The ambassador was killed when an armed mob protesting against a film deemed offensive to Islam attacked the US mission, just hours after Islamists also stormed Washington’s embassy in the Egyptian capital Cairo.
The film at the center of the anti-US protests was made by an Israeli-American who describes Islam as a “cancer” and depicts the Prophet Mohammed sleeping with women, the Wall Street Journal reported.”
Note that the Agence France Presse correspondent in Libya thought that there was a protest in Benghazi against the ‘film’ “The Innocence of Muslims.”
Libya: Jihadist Websites Claim US Envoy’s Murder ‘Response’ to Al-Libi Death
Unattributed report: “Libya: US Ambassador’s Death, Vengeance for Al-Libi, Websites Linked to the Al-Qa’ida Galaxy Claim”
ANSA.it
Wednesday, September 12, 2012 T14:05
Document Type: OSC Translated Text
Rome, 12 September — The death of the US ambassador in the assault on Benghazi yesterday is “a response by the Ansar al-Sharia militia to the confirmation of the death of Abu al-Libi,” the Al-Qa’ida number two, that was provided by Ayman al-Zawahiri yesterday, Al-Qa’ida-ist websites claim.
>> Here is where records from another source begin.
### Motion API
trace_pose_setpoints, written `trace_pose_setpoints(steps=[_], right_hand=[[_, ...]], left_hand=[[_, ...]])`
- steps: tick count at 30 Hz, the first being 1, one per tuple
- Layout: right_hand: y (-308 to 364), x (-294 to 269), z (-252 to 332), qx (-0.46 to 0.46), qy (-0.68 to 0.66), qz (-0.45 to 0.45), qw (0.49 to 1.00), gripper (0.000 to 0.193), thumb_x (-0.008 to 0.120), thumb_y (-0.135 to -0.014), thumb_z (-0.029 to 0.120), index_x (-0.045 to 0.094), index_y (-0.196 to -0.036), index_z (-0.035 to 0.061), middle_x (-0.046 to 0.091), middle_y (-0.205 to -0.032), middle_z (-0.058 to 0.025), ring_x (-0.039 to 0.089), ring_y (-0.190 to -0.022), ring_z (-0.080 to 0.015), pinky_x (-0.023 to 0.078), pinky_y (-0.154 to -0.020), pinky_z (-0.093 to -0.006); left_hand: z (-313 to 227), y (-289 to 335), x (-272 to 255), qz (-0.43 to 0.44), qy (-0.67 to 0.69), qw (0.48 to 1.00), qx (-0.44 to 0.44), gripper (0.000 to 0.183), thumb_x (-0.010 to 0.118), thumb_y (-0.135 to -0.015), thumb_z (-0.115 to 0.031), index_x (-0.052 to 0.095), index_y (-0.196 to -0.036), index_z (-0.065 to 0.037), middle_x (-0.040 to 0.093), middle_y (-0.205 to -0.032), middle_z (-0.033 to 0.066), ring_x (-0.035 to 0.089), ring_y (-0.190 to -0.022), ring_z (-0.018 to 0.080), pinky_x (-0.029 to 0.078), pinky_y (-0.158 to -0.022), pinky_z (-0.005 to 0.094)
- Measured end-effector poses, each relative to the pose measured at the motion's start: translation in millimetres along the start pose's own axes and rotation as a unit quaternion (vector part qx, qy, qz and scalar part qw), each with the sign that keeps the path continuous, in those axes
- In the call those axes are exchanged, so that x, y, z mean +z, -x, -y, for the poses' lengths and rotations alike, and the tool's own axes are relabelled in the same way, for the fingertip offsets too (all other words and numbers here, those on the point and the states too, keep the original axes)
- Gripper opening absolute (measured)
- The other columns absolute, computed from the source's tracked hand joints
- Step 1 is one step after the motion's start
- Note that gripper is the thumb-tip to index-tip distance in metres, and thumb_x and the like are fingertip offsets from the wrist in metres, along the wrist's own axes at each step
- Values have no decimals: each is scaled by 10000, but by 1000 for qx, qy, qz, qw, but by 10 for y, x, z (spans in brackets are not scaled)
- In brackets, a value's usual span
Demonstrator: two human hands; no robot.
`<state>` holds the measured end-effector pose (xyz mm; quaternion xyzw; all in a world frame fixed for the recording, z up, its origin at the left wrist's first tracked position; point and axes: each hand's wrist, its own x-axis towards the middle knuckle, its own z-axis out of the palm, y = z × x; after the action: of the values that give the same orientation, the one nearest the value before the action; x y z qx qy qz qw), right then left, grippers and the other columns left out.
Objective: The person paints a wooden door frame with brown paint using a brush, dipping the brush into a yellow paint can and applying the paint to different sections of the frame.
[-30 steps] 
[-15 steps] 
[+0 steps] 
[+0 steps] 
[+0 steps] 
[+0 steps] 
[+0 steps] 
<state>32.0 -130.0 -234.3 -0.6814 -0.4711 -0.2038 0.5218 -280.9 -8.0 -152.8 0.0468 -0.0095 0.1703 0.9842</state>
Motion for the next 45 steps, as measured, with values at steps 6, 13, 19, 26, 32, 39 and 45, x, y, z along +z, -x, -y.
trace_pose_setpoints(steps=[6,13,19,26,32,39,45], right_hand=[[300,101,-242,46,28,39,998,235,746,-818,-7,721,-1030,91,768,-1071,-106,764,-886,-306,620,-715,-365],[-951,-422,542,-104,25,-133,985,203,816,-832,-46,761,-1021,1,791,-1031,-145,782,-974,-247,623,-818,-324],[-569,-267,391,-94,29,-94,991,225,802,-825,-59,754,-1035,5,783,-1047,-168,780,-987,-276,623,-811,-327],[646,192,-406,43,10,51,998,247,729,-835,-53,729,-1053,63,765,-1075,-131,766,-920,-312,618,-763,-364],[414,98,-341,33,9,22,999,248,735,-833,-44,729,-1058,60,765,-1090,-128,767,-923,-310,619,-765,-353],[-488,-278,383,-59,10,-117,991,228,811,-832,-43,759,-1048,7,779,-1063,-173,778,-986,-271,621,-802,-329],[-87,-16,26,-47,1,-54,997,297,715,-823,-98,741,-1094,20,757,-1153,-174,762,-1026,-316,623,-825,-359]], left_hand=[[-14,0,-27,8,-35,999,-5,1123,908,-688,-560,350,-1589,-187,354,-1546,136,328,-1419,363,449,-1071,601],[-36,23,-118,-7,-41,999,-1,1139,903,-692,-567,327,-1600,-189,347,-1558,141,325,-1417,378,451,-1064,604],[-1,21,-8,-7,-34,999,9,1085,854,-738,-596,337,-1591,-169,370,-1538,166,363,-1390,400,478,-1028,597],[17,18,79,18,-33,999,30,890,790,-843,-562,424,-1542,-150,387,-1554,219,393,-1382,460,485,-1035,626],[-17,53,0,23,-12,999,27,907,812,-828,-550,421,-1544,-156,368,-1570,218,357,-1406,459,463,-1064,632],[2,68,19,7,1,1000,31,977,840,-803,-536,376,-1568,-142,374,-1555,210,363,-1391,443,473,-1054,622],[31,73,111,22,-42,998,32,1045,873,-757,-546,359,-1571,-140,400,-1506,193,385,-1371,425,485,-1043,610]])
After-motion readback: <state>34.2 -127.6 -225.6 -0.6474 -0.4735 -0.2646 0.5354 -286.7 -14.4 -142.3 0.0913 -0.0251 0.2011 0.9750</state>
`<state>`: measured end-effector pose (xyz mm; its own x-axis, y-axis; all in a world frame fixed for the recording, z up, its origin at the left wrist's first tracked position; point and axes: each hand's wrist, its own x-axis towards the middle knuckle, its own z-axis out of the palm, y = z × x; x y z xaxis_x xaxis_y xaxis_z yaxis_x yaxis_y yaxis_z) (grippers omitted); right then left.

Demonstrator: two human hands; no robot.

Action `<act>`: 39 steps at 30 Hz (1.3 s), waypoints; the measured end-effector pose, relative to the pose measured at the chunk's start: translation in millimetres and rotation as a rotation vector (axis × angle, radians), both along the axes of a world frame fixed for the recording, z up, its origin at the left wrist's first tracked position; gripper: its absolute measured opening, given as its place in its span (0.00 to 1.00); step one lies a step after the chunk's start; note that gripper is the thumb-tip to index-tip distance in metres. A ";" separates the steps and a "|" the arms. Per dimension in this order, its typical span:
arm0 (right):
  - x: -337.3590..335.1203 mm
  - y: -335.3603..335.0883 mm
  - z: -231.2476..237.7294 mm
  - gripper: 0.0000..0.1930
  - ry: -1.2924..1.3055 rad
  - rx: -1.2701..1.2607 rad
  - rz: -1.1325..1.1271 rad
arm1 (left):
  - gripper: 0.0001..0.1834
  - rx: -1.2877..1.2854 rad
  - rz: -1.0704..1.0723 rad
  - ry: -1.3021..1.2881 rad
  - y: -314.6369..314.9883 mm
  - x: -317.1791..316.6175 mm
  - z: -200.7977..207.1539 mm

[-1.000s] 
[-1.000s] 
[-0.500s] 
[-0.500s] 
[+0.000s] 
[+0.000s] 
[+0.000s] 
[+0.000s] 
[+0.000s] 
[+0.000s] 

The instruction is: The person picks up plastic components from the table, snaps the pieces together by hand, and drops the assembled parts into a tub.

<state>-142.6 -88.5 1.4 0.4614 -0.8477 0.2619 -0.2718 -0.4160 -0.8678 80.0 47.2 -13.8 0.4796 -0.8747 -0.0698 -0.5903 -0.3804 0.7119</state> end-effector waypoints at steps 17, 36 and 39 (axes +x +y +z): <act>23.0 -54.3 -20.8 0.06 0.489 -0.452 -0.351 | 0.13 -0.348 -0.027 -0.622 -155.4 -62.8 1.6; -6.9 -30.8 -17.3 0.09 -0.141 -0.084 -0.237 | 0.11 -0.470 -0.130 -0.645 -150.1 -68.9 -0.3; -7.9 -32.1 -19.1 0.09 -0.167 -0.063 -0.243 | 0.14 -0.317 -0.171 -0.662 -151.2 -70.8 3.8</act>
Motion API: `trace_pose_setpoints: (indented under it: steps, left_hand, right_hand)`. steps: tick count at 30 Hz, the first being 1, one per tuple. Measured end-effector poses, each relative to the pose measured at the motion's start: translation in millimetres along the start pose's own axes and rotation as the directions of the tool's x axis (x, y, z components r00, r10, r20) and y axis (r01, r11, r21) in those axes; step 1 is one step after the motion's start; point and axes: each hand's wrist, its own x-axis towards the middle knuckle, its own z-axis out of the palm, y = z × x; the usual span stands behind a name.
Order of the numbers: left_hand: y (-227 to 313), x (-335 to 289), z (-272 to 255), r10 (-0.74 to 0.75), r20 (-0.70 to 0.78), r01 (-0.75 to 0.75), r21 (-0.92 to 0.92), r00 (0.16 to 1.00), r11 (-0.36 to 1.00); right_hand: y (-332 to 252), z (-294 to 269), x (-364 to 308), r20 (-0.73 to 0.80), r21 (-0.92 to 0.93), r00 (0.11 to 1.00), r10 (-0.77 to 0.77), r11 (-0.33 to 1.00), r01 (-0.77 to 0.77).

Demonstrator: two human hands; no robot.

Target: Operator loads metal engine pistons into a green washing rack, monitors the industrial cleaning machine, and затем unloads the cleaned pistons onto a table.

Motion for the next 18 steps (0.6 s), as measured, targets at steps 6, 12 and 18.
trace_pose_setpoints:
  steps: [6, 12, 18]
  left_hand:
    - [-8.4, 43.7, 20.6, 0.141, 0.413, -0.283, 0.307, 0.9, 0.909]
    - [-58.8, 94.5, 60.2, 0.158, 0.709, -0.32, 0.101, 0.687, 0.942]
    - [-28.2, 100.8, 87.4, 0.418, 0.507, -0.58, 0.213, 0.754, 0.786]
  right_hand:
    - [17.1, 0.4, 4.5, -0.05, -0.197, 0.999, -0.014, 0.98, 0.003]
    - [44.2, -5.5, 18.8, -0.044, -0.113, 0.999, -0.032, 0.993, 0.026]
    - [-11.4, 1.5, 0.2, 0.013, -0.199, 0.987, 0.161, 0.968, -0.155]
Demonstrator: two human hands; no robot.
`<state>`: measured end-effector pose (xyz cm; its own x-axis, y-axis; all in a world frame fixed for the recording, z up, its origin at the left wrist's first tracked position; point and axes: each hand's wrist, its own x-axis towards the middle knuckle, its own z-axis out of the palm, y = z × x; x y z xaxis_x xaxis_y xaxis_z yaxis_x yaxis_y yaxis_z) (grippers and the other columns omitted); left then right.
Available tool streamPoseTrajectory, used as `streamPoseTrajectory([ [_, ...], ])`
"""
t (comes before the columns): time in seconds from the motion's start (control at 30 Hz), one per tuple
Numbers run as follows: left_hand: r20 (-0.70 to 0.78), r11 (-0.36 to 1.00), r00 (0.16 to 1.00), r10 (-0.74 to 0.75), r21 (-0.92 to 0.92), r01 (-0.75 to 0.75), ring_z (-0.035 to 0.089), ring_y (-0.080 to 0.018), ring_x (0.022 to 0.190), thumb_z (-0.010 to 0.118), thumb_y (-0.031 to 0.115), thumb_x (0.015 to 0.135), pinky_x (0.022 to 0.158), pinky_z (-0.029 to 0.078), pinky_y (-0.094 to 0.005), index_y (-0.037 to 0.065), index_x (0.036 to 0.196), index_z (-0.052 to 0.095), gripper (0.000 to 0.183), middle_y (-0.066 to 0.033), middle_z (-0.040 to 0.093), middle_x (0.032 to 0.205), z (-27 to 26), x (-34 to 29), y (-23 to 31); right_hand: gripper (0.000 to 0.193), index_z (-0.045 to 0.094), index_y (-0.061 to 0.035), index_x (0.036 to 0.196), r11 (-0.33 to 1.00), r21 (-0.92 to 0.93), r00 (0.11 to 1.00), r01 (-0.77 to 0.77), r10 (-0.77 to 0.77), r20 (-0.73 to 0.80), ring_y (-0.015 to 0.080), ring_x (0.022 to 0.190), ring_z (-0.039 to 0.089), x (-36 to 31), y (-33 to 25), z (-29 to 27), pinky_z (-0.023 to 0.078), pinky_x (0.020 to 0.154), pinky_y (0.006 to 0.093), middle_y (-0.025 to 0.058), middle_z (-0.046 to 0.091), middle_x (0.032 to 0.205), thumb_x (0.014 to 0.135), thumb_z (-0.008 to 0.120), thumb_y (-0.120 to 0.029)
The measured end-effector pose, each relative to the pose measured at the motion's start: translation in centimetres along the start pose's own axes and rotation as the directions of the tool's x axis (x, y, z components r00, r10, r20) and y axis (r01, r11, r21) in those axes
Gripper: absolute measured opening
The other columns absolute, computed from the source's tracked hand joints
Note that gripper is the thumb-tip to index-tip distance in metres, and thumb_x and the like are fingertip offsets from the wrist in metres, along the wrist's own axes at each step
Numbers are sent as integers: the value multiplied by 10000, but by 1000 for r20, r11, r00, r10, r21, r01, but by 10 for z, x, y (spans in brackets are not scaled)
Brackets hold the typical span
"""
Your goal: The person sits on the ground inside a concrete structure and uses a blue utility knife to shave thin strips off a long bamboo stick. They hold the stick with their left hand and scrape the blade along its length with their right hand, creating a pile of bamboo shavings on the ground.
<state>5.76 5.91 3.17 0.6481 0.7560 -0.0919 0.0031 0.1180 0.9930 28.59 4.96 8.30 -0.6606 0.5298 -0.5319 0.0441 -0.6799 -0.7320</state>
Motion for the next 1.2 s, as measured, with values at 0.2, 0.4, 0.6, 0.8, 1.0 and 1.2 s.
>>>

The United States confirmed his death on 5 June. In the evening a bomb went off precisely in the US delegation’s premises in Benghazi.
(Description of Source: Rome ANSA.it in Italian — Website of Associated National Press Agency featuring Italian domestic and international political and economic news; URL: http://www.ansa.it)
Note that this Italian report of something on ‘al-Qaeda web sites’ was disseminated at 2 pm on the Wednesday after the attacks, and that ‘al-Qaeda websites’ say a lot of things.
AFP Wednesday, September 12, 2012 T15:24:00 “Libyan authorities on Wednesday pointed a finger of blame at supporters of ousted leader Moammar Qaddafi’s regime and at Al-Qaeda for a deadly attack on the US consulate in the eastern city of Benghazi.
“What happened yesterday coincided with September 11 and has a clear significance,” Mohamed al-Megaryef, president of Libya’s highest political authority, the elected General National Congress, told reporters in Tripoli.
He was referring to Al-Qaeda’s devastating attacks on the United States of September 11, 2001.
“We categorically refuse to allow our lands to be used to mount cowardly and dirty revenge attacks,” he said.
Washington’s envoy to Libya and three other Americans were killed when an armed mob outraged over a low-budget movie mocking Islam late on Tuesday attacked the American consulate in Benghazi with rocket-propelled grenades.
Megaryef also pointed a finger of blame at the ousted regime, saying such actions were aimed at sabotaging Libya’s moves towards democracy in the wake of three decades of Qaddafi’s autocratic rule.”
So if you listened to the elected president of Libya, the attack on the consulate was done neither by a protest crowd nor by an al-Qaeda affiliate, but by left-overs (tahalleb) of the deposed Gaddafi regime.
Given this wide range of accounts, and given what wire services reporting from Libya were saying, confusion in Washington was all but guaranteed.